● What is being asked
Write out exactly the lines below that run from the one containing "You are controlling" through the one containing "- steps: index", both included, with no other lines.
START Dataset extract
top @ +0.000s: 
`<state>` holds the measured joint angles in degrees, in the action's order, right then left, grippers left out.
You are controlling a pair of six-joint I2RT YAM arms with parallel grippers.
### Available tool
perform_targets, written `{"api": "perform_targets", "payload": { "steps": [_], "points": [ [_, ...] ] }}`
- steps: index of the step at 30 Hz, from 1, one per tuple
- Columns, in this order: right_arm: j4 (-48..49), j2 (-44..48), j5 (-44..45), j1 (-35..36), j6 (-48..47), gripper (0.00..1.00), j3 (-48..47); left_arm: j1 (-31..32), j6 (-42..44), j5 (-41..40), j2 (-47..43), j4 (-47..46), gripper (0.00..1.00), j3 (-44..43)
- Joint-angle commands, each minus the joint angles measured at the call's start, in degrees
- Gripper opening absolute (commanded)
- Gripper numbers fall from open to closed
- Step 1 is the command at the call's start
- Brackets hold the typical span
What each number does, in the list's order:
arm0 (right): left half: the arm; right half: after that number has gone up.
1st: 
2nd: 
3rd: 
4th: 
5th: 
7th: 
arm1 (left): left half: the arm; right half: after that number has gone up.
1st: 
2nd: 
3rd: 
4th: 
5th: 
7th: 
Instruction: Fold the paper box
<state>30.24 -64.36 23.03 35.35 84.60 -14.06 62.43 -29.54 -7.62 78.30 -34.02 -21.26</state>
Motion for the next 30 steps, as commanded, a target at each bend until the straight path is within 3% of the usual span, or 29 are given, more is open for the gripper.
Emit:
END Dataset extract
● Solution to the problem
You are controlling a pair of six-joint I2RT YAM arms with parallel grippers.
### Available tool
perform_targets, written `{"api": "perform_targets", "payload": { "steps": [_], "points": [ [_, ...] ] }}`
- steps: index of the step at 30 Hz, from 1, one per tuple

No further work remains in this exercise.